> [Exercise aim] Return only the lines running from the top of the entries to the line with "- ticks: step", inclusive, exactly as written.

----------------------------------------

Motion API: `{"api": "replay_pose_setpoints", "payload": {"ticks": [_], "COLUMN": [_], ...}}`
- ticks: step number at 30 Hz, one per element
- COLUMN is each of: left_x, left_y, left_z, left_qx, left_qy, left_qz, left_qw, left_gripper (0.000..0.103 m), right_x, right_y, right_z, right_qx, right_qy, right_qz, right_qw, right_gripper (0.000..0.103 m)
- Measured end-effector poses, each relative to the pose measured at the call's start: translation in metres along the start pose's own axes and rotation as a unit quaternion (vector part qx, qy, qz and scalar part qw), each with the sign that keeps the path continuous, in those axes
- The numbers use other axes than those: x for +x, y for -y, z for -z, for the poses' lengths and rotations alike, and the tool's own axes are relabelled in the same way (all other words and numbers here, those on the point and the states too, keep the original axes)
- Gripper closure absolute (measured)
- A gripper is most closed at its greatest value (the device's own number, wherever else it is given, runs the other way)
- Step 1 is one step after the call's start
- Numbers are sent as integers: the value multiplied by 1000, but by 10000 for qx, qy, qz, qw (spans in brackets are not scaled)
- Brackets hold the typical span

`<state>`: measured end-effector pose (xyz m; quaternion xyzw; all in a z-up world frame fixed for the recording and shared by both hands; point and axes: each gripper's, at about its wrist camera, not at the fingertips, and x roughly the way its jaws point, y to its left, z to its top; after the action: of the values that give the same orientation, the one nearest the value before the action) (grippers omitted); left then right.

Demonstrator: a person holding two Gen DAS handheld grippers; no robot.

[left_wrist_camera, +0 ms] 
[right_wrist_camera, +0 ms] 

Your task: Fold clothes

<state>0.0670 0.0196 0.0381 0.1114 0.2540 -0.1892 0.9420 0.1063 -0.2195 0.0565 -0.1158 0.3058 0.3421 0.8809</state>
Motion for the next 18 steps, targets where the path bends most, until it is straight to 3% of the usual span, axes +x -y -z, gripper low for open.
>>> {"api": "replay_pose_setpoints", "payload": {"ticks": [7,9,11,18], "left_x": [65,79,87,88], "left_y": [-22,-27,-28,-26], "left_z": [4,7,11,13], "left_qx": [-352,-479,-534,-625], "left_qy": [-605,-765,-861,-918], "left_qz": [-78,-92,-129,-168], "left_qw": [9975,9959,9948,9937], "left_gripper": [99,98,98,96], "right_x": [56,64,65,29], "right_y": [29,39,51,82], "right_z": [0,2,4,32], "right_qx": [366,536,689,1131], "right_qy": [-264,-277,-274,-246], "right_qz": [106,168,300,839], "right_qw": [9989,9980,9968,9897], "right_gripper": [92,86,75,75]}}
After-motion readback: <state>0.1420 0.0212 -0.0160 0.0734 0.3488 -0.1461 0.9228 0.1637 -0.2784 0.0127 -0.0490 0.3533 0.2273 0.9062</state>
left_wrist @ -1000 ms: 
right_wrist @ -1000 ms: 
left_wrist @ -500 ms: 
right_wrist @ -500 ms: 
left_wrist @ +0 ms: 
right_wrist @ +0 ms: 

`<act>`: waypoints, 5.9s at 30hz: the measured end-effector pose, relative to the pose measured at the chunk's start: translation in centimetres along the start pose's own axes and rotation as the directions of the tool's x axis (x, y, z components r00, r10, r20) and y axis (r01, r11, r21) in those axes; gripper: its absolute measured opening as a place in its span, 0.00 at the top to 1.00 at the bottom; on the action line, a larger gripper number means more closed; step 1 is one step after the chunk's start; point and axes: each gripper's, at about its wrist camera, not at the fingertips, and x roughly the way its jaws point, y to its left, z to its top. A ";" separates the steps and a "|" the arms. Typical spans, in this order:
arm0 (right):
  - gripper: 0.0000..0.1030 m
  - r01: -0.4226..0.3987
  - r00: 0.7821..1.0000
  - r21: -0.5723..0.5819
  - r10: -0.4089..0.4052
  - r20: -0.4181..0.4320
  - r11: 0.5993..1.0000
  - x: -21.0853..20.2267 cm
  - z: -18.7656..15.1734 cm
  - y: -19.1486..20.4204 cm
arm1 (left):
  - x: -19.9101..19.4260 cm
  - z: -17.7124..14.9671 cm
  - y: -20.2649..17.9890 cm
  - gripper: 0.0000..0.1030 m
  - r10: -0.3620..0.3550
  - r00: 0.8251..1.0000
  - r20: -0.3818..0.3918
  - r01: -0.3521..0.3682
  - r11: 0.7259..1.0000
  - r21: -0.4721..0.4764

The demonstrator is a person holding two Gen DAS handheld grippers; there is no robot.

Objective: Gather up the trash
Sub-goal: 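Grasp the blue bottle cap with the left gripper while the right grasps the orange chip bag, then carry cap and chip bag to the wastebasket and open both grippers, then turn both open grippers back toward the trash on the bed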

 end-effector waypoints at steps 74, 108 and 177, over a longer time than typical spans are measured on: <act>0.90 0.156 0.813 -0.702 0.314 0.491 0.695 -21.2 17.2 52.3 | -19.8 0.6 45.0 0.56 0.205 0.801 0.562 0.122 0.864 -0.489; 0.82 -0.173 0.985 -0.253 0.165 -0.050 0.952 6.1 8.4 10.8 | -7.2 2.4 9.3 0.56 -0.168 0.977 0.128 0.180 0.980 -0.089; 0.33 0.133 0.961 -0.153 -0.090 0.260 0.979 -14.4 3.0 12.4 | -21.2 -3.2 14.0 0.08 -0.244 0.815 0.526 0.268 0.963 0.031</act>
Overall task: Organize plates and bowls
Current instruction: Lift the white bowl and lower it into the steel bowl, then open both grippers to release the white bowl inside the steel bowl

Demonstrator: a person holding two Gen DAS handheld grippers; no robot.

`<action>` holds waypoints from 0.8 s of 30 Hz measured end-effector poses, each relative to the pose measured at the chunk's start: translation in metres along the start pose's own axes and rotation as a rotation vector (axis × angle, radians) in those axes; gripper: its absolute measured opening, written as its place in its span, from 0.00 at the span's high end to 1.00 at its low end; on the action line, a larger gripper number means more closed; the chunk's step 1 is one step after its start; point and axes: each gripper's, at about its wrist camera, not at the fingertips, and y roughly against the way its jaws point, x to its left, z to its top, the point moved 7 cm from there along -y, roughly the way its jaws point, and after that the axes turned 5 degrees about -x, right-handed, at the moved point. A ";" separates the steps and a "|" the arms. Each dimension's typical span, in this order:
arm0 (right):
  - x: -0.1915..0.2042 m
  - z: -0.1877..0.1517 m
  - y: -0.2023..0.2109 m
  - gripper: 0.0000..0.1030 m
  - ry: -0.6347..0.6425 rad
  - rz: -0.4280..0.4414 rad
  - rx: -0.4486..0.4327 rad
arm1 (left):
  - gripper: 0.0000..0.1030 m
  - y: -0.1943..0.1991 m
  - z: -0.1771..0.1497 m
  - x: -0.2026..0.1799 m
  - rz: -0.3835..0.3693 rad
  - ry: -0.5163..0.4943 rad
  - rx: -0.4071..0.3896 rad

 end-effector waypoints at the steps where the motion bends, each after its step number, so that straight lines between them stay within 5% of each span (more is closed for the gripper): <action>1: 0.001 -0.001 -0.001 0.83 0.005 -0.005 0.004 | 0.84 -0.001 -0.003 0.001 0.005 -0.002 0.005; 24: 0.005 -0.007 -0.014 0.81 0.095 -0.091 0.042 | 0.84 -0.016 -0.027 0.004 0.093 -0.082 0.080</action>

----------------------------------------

> [Solution to the problem]
Motion API: `{"api": "replay_pose_setpoints", "payload": {"ticks": [_], "COLUMN": [_], ...}}`
- ticks: step number at 30 Hz, one per element

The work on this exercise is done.